## Aim of the exercise
All lines below containing "pairs" are to be listed.

☆ ☆ ☆ ☆ ☆

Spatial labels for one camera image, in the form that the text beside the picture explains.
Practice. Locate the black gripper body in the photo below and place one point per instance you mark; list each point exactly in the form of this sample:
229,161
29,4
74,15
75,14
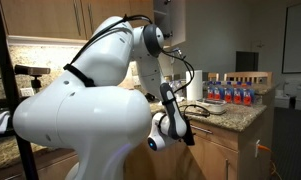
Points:
188,137

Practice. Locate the wooden drawer with steel handle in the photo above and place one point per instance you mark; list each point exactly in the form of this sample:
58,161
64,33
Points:
214,134

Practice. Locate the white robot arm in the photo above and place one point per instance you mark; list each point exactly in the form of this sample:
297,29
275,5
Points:
108,100

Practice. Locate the wooden cabinet door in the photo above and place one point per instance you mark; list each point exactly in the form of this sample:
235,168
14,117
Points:
211,161

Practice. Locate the white plastic container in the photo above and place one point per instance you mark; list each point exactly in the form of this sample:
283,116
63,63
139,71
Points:
216,107

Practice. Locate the white paper towel roll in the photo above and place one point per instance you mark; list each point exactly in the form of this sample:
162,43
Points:
194,90

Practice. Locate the Fiji water bottle pack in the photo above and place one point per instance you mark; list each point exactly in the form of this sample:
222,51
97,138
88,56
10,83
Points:
238,93

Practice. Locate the wooden dining chair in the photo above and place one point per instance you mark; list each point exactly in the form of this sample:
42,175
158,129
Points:
256,77

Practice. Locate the white whiteboard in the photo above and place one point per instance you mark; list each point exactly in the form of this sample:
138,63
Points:
292,41

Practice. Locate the upper wooden cabinet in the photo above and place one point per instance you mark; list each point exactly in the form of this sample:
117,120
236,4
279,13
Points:
69,19

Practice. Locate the black camera on stand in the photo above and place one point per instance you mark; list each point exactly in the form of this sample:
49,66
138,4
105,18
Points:
35,72

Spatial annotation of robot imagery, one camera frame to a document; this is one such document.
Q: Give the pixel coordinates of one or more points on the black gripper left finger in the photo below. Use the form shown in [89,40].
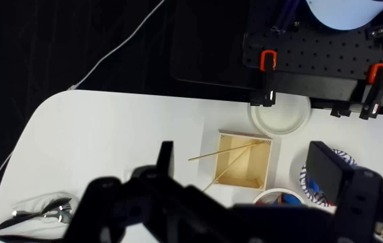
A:
[164,162]

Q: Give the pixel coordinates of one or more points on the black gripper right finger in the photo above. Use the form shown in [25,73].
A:
[345,186]

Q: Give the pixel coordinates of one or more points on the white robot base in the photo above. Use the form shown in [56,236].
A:
[344,15]

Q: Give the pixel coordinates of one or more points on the blue patterned paper plate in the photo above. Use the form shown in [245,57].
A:
[311,190]

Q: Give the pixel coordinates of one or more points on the wooden chopstick upper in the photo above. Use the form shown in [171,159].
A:
[226,150]

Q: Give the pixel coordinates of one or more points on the wooden chopstick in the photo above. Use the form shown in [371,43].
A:
[228,167]
[226,150]

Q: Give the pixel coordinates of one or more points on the white bowl of blocks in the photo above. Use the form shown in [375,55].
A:
[278,196]

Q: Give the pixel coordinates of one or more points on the small wooden box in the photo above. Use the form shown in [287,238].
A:
[252,169]

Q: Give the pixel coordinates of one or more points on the wooden chopstick lower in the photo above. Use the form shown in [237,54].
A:
[228,167]

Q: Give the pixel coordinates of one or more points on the white tape roll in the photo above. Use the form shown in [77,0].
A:
[286,116]

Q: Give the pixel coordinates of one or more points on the right orange black clamp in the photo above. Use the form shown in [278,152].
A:
[373,98]

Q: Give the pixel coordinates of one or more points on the orange black clamp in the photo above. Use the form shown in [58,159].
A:
[264,96]
[373,98]

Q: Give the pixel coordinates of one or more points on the clear bag with metal cutlery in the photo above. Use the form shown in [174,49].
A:
[42,217]

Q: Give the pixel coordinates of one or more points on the left orange black clamp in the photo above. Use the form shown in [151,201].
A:
[264,96]

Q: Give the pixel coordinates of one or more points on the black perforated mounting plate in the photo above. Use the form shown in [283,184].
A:
[306,47]

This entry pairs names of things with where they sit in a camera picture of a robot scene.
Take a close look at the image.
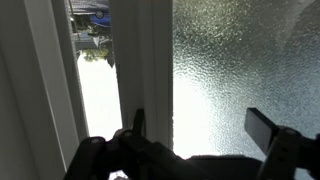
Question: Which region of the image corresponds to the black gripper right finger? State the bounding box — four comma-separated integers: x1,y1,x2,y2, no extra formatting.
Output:
244,108,279,154

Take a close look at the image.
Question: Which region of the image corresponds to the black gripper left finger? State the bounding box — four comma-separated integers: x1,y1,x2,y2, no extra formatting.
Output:
132,109,145,135

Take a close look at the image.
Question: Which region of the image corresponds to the blue parked car outside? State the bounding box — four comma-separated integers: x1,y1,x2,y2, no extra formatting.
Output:
89,10,111,28

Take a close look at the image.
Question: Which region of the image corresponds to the white window frame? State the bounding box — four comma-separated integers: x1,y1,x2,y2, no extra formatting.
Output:
0,0,87,180

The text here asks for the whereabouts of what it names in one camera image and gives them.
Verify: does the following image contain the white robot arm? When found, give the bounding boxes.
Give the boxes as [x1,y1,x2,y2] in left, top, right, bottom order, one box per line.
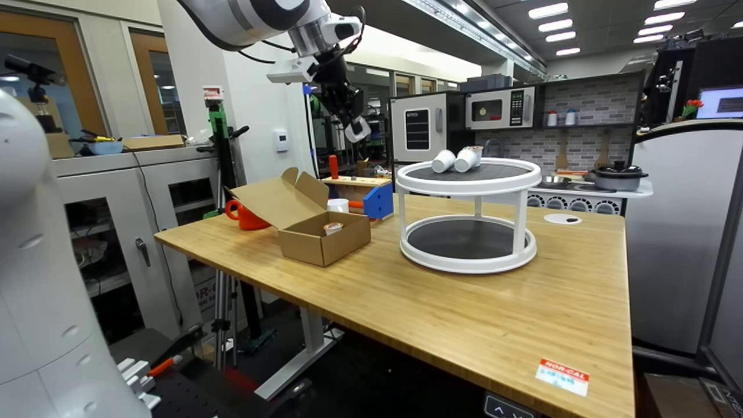
[177,0,372,142]

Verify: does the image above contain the grey storage cabinet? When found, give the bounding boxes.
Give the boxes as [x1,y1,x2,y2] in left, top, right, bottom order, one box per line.
[53,147,219,344]

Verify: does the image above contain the black toy cooking pot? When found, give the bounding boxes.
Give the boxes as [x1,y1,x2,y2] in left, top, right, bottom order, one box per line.
[591,160,645,191]

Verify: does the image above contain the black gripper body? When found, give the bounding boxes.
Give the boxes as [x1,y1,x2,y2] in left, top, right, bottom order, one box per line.
[313,49,365,123]

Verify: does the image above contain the orange-lidded coffee pod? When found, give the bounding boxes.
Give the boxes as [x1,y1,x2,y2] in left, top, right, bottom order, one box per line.
[322,223,343,238]

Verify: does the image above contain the red white warning sticker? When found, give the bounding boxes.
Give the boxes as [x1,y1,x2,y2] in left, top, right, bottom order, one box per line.
[537,359,589,397]

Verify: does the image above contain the white two-tier turntable stand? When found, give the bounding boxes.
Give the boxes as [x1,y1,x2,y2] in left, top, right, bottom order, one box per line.
[395,159,540,276]

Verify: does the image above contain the toy kitchen playset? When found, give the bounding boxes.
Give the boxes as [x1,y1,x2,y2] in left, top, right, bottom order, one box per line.
[392,75,640,215]

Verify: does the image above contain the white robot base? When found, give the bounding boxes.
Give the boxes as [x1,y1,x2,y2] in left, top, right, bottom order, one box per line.
[0,90,151,418]

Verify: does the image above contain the red toy teapot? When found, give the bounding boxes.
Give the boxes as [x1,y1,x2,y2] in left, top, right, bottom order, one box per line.
[224,201,267,230]

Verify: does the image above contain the red toy peg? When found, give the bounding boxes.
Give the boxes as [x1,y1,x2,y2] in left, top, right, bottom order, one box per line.
[328,153,339,179]

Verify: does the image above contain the brown cardboard box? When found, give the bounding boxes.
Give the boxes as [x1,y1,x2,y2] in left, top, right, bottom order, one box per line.
[231,167,372,268]

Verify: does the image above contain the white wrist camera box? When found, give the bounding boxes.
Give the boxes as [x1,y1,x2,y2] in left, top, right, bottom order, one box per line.
[267,65,315,85]

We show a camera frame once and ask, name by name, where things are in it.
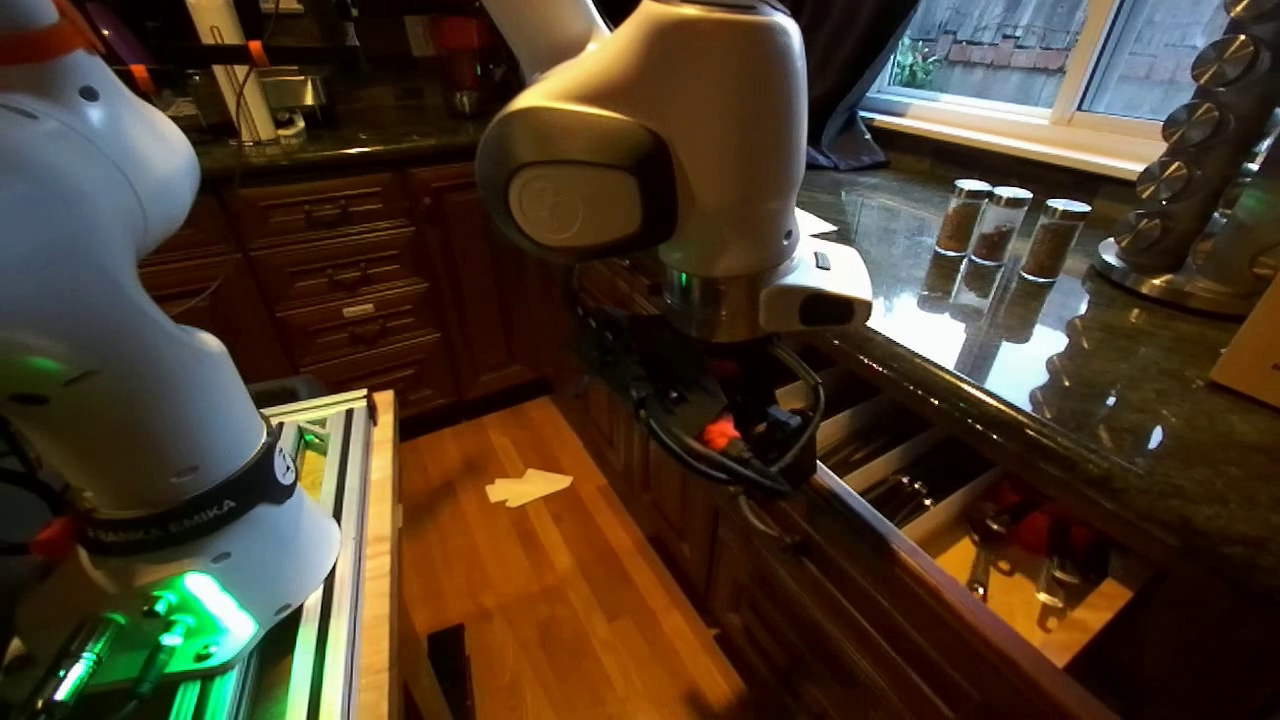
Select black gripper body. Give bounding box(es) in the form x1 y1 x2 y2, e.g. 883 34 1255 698
570 259 827 498

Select wooden cutlery drawer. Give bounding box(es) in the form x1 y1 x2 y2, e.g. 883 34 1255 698
767 381 1146 720

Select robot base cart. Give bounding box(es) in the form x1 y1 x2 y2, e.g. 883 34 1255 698
159 393 395 720

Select white paper on floor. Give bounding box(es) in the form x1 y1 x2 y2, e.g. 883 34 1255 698
483 469 570 510

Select spice jar left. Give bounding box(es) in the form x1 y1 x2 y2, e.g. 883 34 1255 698
933 176 991 256

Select spice jar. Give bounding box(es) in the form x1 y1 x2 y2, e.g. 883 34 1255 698
968 185 1032 266
1021 197 1090 284
933 176 991 256

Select spice jar middle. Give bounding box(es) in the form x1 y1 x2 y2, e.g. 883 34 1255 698
968 185 1032 266

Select spice jar right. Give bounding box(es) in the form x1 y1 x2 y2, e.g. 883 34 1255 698
1021 197 1090 284

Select dark curtain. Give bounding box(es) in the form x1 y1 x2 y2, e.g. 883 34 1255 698
783 0 921 171

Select dark wooden lower cabinets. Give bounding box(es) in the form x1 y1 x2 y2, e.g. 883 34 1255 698
140 163 565 418

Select metal spice rack carousel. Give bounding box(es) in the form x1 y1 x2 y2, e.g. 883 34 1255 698
1094 0 1280 317

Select window with white frame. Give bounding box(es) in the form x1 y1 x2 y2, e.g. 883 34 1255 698
865 0 1227 182

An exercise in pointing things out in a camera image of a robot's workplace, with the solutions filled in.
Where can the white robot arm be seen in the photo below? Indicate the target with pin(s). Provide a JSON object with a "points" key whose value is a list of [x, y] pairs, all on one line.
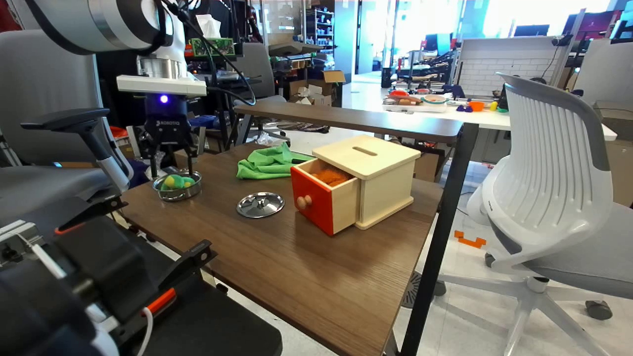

☆ ☆ ☆ ☆ ☆

## Result for this exercise
This entry pairs names of things with where they sit in a camera picture of a robot scene.
Where can the white robot arm be seen in the photo below? Indicate the target with pin(s). Provide a JSON object with a "points" key whose value is a list of [x, y] pairs, all on one line.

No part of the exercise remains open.